Lichettes sans se presser
« On se dit que je suis forcément un homme ascétique qui passe sa vie à genoux à prier ». L’abbé Gaëtan se plaît donc à rappeler que la Bible est bien en prise avec la réalité. « Quand on y voit le nombre de fois où l’on mange et où l’on boit ! ». Attention cependant. L’abbé Gaëtan fuit les excès et il observe à la lettre les règles de son sacerdoce. « Pendant le carême, je n’ai pas touché au whisky. Hormis le vin de messe, je n’ai pas bu une goutte d’alcool ». Mais surtout, il faut avoir en tête la manière dont l’abbé Gaëtan boit du whisky : par lichettes, lentement et en compagnie d’amis. Il insiste. « Ce que j’aime, c’est l’ambiance autour de la table ».
Passion maîtrisée
« Je n’ai pas fait voeu de pauvreté, mais cela me met mal à l’aise de payer un whisky plus de 45 ou 50 € ». En clair, l’abbé Gaëtan encadre scrupuleusement sa passion. Elle ne doit jamais le dominer. Il se sent même « gêné » qu’on lui ait récemment offert un whisky japonais onéreux. Reste que, pour le coup, il ne peut s’interdire d’apprécier le cadeau. Celuici lui offre l’opportunité d’élargir le spectre des goûts que son palais affectionne. « Je le juge très fin. Moi qui suis habitué aux whiskies charpentés ! ».
Non hédonisme
« J’ai une quarantaine de whiskies. Ils ne sont pas destinés à être collectionnés ! ». A ses hôtes, l’abbé en apporte régulièrement « deux, différents ». Aux participants à un groupe qui planche sur la parole de Dieu, également.
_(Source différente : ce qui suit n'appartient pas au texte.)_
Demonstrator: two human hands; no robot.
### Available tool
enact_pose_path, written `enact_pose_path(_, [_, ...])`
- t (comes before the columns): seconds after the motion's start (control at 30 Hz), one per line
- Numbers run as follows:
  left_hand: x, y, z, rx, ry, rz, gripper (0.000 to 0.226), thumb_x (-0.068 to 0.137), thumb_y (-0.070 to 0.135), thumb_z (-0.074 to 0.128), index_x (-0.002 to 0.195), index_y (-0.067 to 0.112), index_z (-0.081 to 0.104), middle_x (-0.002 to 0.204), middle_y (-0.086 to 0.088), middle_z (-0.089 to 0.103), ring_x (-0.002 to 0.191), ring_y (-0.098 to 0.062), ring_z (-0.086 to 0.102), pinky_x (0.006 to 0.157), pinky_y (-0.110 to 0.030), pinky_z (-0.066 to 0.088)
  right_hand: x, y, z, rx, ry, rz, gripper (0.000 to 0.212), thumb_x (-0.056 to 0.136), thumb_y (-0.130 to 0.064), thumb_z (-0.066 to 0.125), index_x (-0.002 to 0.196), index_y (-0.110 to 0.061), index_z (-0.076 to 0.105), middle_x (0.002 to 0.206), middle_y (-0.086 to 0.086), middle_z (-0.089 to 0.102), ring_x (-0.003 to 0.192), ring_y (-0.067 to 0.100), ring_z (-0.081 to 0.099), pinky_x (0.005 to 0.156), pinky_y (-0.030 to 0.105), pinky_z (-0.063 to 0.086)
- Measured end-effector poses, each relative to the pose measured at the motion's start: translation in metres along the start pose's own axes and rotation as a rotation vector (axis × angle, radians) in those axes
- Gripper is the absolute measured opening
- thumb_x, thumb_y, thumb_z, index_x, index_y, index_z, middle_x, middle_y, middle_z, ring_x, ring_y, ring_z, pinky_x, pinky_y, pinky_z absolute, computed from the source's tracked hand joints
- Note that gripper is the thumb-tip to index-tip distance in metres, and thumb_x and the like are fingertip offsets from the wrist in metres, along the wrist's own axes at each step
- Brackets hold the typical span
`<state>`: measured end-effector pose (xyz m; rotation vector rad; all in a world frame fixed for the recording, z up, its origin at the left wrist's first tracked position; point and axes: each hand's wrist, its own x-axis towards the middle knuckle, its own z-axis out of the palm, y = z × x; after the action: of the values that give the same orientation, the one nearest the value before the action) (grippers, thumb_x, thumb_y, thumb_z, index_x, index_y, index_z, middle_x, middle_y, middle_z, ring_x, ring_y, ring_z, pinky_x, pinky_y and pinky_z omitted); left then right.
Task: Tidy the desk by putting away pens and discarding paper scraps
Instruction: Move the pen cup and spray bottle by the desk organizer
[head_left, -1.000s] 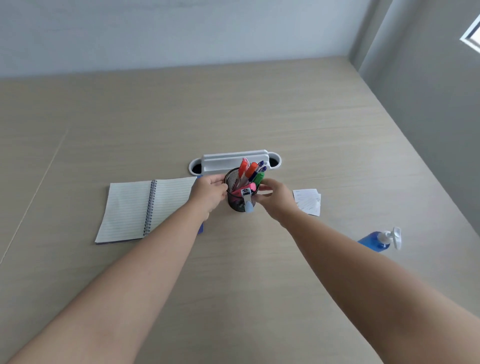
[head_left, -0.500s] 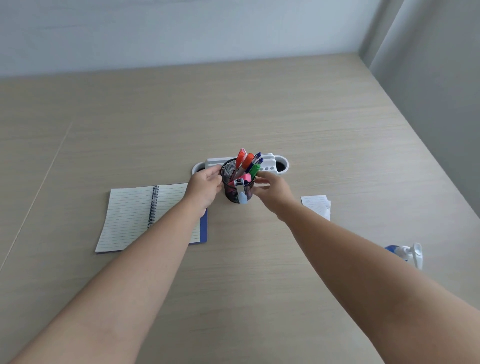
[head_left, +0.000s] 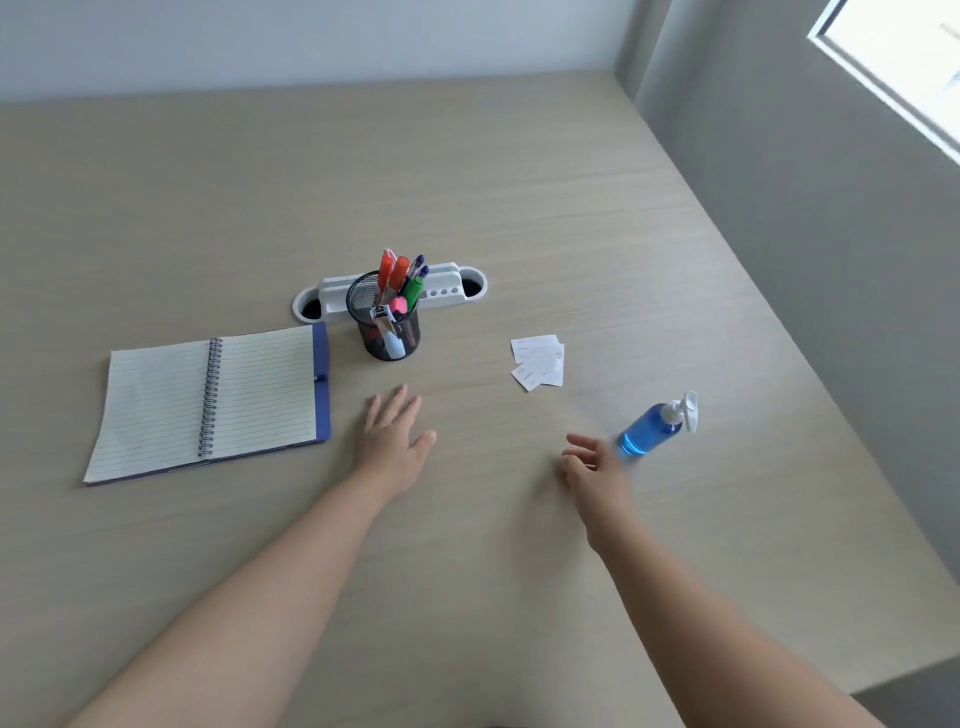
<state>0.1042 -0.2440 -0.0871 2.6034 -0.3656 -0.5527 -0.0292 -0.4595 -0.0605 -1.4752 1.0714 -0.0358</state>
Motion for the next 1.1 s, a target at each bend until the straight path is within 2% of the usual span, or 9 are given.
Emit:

Alors oui, le whisky est omniprésent dans la vie de l’abbé Gaëtan. Mais non, il n’échappe jamais à son contrôle.
« Je n’ai pas la culture de l’apéro ». Autrement dit, en apportant ses bouteilles, l’homme de Dieu enseigne. Il apprend à ses cercles une autre forme de communion, à laquelle le rituel de dégustation, dont la générosité est calculée, participe. L’expression de sa passion est volontairement bridée. Et l’abbé Gaëtan revendique son non-hédonisme.
Culte de la mesure
« L’abus ne convient pas au whisky, c’est une boisson noble ». L’abus ne convient pas davantage à l’homme de foi… ni à l’homme tout court. « Je ne recherche pas l’alcool pour l’alcool ». L’abbé fresnois campe indéfectiblement dans la mesure. « Je suis toujours hyper vigilant ». Le mérite ne reviendrait pas à son imagination, féconde, mais à la puissance évocatrice du whisky.
« L’alcool détente, je ne connais pas. Quand je suis fatigué, je tape dans le chocolat ».